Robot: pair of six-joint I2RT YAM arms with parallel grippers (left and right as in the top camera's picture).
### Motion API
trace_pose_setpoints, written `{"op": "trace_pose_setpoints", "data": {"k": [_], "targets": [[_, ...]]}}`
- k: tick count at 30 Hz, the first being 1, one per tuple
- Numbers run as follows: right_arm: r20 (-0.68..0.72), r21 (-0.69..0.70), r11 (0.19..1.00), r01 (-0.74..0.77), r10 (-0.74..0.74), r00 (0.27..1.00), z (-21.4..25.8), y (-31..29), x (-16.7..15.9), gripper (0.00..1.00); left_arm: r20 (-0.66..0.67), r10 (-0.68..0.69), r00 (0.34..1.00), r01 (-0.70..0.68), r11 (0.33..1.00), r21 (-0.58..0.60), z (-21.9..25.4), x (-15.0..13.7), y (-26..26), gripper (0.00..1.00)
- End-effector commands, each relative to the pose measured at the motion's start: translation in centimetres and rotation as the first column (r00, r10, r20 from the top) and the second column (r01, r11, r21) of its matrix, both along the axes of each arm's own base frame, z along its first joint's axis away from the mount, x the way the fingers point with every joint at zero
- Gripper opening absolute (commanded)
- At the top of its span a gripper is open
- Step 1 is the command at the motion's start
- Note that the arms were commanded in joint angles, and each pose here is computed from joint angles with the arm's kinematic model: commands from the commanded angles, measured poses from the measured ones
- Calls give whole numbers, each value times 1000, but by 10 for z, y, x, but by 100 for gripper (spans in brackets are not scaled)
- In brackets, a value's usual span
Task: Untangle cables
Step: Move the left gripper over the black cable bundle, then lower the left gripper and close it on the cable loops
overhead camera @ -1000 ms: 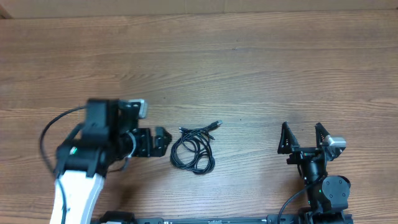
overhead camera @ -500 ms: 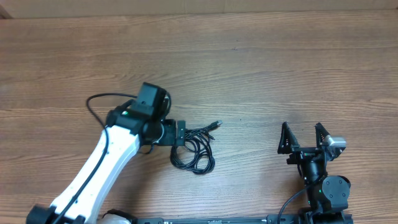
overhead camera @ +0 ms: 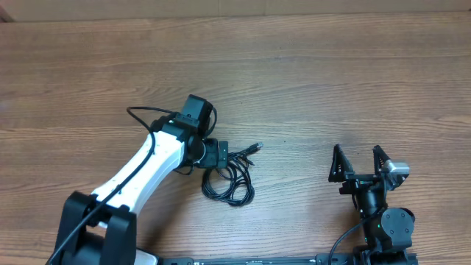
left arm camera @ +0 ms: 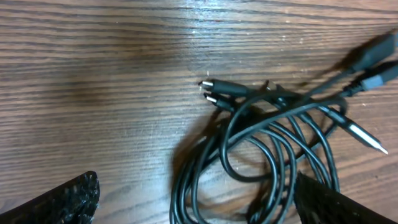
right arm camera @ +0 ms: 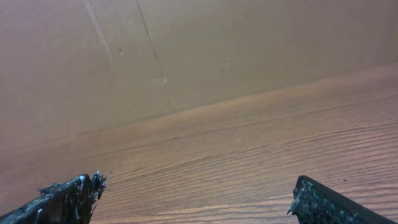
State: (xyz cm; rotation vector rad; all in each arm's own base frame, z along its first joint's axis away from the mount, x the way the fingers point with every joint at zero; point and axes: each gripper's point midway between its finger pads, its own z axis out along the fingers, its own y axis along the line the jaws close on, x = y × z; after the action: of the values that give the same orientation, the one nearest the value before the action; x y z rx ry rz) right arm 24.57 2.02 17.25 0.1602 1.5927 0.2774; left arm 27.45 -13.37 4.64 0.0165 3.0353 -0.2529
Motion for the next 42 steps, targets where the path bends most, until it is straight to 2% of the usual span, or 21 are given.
{"op": "trace_pose_setpoints", "data": {"k": [1,18,24,29,31,33,35,38,41,42], "targets": [[2,0,1000,10,-10,1000,-2,-2,0,100,-1,8,1000,-8,1000,13,-6,7,-3,100],[2,1,1000,10,-10,1000,-2,-2,0,100,-4,8,1000,-8,1000,14,-21,15,-6,100],[2,0,1000,10,-10,1000,-2,-2,0,100,-2,6,1000,-6,1000,13,-21,15,-7,75],[2,0,1000,10,-10,1000,-2,-2,0,100,-5,16,1000,-16,1000,13,-21,15,-6,71],[2,0,1000,10,-10,1000,-2,-2,0,100,-5,14,1000,-14,1000,13,-21,15,-7,72],[2,0,1000,10,-10,1000,-2,-2,0,100,-5,7,1000,-7,1000,13,-21,14,-9,87],[2,0,1000,10,-10,1000,-2,-2,0,100,-5,-29,1000,30,999,18,-21,11,-11,96],[2,0,1000,10,-10,1000,-2,-2,0,100,-3,-63,998,63,998,20,-21,8,-17,100],[2,0,1000,10,-10,1000,-2,-2,0,100,13,-90,996,90,995,52,-22,9,-17,100],[2,0,1000,10,-10,1000,-2,-2,0,100,24,-89,996,87,993,83,-22,11,-12,97]]}}
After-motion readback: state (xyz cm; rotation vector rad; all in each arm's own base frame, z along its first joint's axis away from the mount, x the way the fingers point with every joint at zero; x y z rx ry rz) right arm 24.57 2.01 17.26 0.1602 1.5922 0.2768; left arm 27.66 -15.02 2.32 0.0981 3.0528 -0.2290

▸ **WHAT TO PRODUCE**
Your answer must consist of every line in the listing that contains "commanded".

▸ **RESPONSE TO THIS TASK**
- Gripper opening absolute (commanded)
- Note that the arms were commanded in joint angles, and each pose here is computed from joint angles with the arm's kinematic model: commands from the commanded angles, measured poses from the measured ones

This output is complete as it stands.